Kini semua sudah berubah: Mal Grand Dadap City atau Bandara City Mall berdiri megah, menatap Kali Perancis berwarna hitam pekat dengan bau menyengat. Dan Kecamatan Kosambi menjelma kawasan luas pergudangan, terutama sejak 2000-an.
Pergudangan di Kosambi tak hanya di Desa Kosambi Timur, Jatimulya, atau Dadap. Tetapi merangsek ke Desa Cengklong dan Belimbing di sisi barat.
Desa Belimbing mendadak terkenal, tetapi dengan reputasi mengenaskan, lantaran sebuah pabrik kembang api meledak pada Kamis pagi, 26 Oktober lalu. Ledakan itu menewaskan sedikitnya 48 orang dan melukai 26 orang.
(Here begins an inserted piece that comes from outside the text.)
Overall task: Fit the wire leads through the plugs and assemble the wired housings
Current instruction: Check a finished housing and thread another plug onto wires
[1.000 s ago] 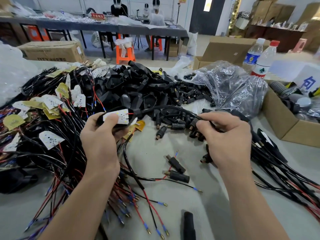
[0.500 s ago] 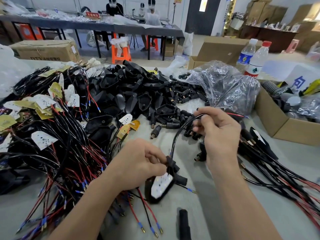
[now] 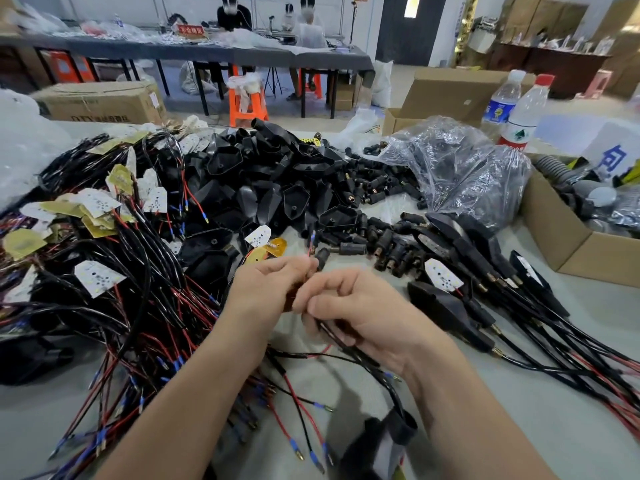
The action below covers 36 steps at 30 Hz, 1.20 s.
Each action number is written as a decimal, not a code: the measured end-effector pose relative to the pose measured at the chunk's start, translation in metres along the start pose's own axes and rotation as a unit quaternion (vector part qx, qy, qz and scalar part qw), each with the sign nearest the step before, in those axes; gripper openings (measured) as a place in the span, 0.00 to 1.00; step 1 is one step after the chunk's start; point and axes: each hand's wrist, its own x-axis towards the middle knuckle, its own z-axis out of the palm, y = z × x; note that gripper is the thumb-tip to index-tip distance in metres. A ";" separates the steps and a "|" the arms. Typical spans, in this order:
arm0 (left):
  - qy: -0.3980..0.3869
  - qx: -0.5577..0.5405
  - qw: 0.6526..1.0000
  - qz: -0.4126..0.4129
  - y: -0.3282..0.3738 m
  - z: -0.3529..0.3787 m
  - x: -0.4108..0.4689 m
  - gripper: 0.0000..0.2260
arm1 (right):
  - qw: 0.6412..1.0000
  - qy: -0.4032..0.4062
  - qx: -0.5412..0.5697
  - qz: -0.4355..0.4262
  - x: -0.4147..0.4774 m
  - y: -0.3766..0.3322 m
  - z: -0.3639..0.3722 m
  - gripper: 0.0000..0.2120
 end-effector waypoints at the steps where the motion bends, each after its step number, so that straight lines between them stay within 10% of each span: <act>1: 0.008 0.006 1.000 0.009 -0.001 -0.001 0.001 0.11 | 0.999 -0.002 -0.034 0.005 0.000 0.002 0.003 0.13; 10: 0.199 0.048 0.971 0.123 -0.007 -0.014 0.011 0.12 | 0.991 -0.015 -0.129 0.029 0.002 0.004 0.012 0.16; 16: 0.183 0.175 0.955 0.153 -0.006 -0.017 0.008 0.09 | 0.890 0.294 -0.347 0.016 -0.004 0.000 -0.022 0.16; 25: 0.176 0.265 0.928 0.192 -0.006 -0.014 0.000 0.10 | 0.816 0.189 -0.534 0.117 -0.004 0.008 -0.020 0.06; 36: 0.177 0.316 0.904 0.225 -0.008 -0.009 -0.005 0.06 | 0.923 0.374 0.075 -0.044 0.002 -0.003 -0.019 0.06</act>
Ini adalah sebuah kisah kekalahan lain lagi.
Rudi, ketua Rukun Warga 016 di Kosambi Timur, mengungkapkan di wilayahnya saja sedikitnya ada 1.000 unit gudang dan sebagian kecil telah berdiri industri. Ini belum termasuk pergudangan di beberapa desa lain dari total luas Kosambi yang mencapai 2.900 haktare.
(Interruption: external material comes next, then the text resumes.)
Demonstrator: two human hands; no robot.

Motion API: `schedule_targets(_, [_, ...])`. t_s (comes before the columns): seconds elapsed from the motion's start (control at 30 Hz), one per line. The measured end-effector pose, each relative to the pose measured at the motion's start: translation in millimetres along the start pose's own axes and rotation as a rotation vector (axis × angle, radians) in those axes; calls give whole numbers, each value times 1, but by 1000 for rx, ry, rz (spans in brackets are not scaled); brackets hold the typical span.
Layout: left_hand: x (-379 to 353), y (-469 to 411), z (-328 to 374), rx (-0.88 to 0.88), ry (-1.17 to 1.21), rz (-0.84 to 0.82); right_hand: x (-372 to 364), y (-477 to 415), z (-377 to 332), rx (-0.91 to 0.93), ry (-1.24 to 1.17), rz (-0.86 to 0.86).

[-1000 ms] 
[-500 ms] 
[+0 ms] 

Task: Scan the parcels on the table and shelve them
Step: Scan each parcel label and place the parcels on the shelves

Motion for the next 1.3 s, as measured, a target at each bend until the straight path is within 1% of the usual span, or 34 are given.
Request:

“Di sini memang sudah rahasia umum, izinnya buat gudang, tapi ada saja perusahaan yang melakukan produksi. Padahal sudah jelas tertulis di sini kawasan pergudangan,” kata Rudi kepada saya.
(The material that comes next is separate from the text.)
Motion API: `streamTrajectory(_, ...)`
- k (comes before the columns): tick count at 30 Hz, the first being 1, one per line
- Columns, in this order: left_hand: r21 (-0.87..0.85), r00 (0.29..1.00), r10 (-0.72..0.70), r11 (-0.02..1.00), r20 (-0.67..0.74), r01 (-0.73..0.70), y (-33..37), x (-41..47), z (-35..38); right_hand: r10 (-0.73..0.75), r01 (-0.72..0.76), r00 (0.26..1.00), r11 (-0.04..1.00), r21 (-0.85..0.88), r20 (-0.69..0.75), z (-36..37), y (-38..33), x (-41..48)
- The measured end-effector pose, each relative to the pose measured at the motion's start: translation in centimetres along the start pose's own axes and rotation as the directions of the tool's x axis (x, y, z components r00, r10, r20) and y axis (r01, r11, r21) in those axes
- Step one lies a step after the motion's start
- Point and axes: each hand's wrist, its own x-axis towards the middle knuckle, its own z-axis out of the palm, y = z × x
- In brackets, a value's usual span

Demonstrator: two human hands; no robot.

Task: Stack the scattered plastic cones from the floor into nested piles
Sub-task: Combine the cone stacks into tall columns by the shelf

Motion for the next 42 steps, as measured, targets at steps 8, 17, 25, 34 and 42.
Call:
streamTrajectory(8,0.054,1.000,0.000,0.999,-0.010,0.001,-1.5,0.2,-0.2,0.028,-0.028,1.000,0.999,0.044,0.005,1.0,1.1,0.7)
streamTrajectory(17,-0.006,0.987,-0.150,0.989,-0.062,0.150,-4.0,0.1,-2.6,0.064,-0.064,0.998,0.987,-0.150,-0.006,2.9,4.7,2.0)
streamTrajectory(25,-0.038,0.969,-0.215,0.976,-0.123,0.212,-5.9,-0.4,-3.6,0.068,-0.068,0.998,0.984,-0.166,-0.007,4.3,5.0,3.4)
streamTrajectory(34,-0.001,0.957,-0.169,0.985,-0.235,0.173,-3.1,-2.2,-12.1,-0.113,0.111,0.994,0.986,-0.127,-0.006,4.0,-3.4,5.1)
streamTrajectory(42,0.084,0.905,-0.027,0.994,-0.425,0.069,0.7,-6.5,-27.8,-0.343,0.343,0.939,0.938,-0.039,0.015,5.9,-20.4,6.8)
Dinas Perindustrian dan Perdagangan Kabupaten Tangerang memang mengakui ada penyalahgunaan pemanfaatan gudang untuk kegiatan produksi.
Sejumlah gudang di Kecamatan Kosambi dan Teluknaga dipakai untuk kegiatan produksi barang, termasuk narkoba hingga produk berbahaya seperti kasus ledakan pabrik kembang api. Kasus ledakan serupa pernah terjadi juga di lokasi terdekat: pada Juni 2015, gudang tiner terbakar hebat, lokasinya di kompleks pergudangan 99.
Pada November 2016, Badan Narkotika Nasional menggerebek sebuah gudang narkoba di Kosambi, dan memicu aksi baku tembak. Tim BNN menembak mati anggota TNI yang terlibat sebagai tenaga keamanan kegiatan ilegal ini.
Persoalan lain yang tak kalah penting adalah apatisme warga terhadap lingkungan sekitar. Dari beberapa warga sekitar yang saya tanyai soal ledakan pabrik kembang api, umumnya mereka "baru tahu" kalau lokasi pabrik itu memproduksi kembang api.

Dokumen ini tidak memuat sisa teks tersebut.